Тень мечей - страница 6
Срединным полком крестоносцев, который располагался как раз у подножия горы, командовал непосредственно сам Рено де Шатильон, жестокий головорез, которого Саладин поклялся убить собственной рукой. Маймонид знал, что Рено участвовал в набеге, стоившем жизни его сестре. Для него, как лекаря, лишение человека жизни было неприемлемо. Но раввин уже давным-давно решил, что из-за своей необузданной дикости Рено безвозвратно утратил священное право называться человеком. О его смерти Маймонид сожалел бы не больше, чем о смерти пасхального кошерного ягненка под ножом умелого резальщика.
В арьергарде армии крестоносцев находился полк во главе с Балианом Ибелином, в котором сосредоточились самые ярые фанатики: тамплиеры и госпитальеры.[12] Маймонид знал, что эти воины будут стоять до конца, никогда не сдадутся, поэтому чуть слышно пробормотал благодарственную молитву за то, чтобы силы этих рыцарей были существенно ослаблены из-за нехватки воды и бесконечных стычек с воинами Саладина. Эти глупцы настолько увлеклись отражением незначительных нападений мусульман с тыла, что не могли оказать значительной поддержки срединному полку Рено де Шатильона. А тот сейчас остался один на один с целой армией мусульман у Хаттина. Разделенные силы крестоносцев невольно попали в западню, расставленную Саладином.
Маймонид наблюдал за своим повелителем, пока тот осматривал лагерь крестоносцев. Брови султана изогнулись, когда его взгляд наткнулся на темно-красный шатер в центре лагеря. На ветру горделиво развевался флаг с вышитым золотым крестом.
— Наконец-то!
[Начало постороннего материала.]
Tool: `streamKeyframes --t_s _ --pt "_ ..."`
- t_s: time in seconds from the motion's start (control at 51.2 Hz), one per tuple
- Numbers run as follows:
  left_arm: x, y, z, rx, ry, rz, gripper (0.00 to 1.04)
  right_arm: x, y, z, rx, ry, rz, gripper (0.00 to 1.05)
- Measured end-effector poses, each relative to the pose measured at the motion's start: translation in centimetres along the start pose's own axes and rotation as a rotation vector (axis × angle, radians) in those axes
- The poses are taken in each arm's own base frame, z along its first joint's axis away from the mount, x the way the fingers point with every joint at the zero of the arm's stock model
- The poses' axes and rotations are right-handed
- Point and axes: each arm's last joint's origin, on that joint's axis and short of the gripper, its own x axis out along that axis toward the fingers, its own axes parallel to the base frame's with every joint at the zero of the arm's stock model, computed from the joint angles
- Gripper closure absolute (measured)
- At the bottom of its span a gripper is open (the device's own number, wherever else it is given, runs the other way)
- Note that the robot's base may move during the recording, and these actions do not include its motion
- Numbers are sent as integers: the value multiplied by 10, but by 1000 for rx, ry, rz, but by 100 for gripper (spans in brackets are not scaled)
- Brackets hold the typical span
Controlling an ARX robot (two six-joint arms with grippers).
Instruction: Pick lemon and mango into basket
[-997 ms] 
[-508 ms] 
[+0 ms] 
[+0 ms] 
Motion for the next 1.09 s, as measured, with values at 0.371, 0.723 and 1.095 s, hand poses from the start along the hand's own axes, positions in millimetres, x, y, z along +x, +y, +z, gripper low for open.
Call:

Сам король Ги[13] почтил нас своим присутствием, — с удивлением заметил он.
Не скрывая изумления, Маймонид повернулся к султану: новость действительно была неожиданной.
— Поразительно, что этой трусливой собаке хватило храбрости ступить за ворота Иерусалима, — заметил раввин.
Аль-Адиль вытащил из ножен ятаган и поднял его высоко над головой, показывая свою силу и вызывая противника на бой.
— Я с превеликим удовольствием сниму голову с плеч этого Ги, — заявил он. — Если только ты, брат, не потребуешь этой чести для себя.
Саладин, привыкший к вспышкам аль-Адиля, улыбнулся.
— Королям негоже рвать друг друга на части и вести себя подобно бешеным собакам, — ответил султан, хотя в голосе его звучало сожаление, что он, как и его советник-раввин, не может уступить собственным демонам.
Аль-Адиль фыркнул. Он считал, что в мире крови и меча не место идеализму.
— Его рыцари в пылу сражения вряд ли окажут тебе такую милость, — возразил он.
— Именно поэтому мы лучше, чем они, брат мой, — напомнил ему Саладин. — Наше самое грозное оружие — сострадание. Состраданием мы ломаем сопротивление в людских сердцах и подавляем в них ненависть. Если победишь злобу, то и враг станет другом.
Аль-Адиль покачал головой и отвернулся — он не разделял идеалистической философии брата. Маймонид, наоборот, улыбнулся: таких людей, как Саладин, раввин никогда в жизни не встречал. Мусульманин, обращающий взор к Мекке, он тем не менее воплощал в себе лучшие учения Талмуда. Если бы такие люди стояли во главе всех народов, то, возможно, Мессия пришел бы скорее.
Старик всматривался вдаль, пытаясь разглядеть лагерь крестоносцев, с которым их разделяло пустынное поле. Своими глазами, видевшими уже не так хорошо, как раньше, он мог различить только расплывчатые очертания шатров. Поспешное приготовление рыцарей скорее походило на копошение насекомых. Но он понимал, что, как бы ни были настроены воины, исход сражения неизвестен. На войне много неожиданностей. Однако, независимо от хода сражения, раввин знал: конец близок. Он вознес тихую молитву за тех, кто в последующие несколько часов простится с жизнью. В молитве Маймонид заставил себя упомянуть и тех, кто находился в стане франков и кому судьбой тоже было назначено погибнуть сегодня. Но в эту часть молитвы он не вложил душу.
Глава 2
ПРЕДВОДИТЕЛЬ ТАМПЛИЕРОВ
Рено де Шатильон чувствовал, как в нем нарастает раздражение. Его солдаты были готовы столкнуться лицом к лицу с врагами-язычниками, но руки им связывал нерешительный, слабовольный болван, именующий себя королем. Рено смотрел на столбы дыма, вздымающиеся вдалеке, в лагере мусульман, и едва сдерживался, ибо кровь в его жилах начинала закипать. На левой щеке запылал шрам — так происходило всегда, когда сердце его было охвачено гневом.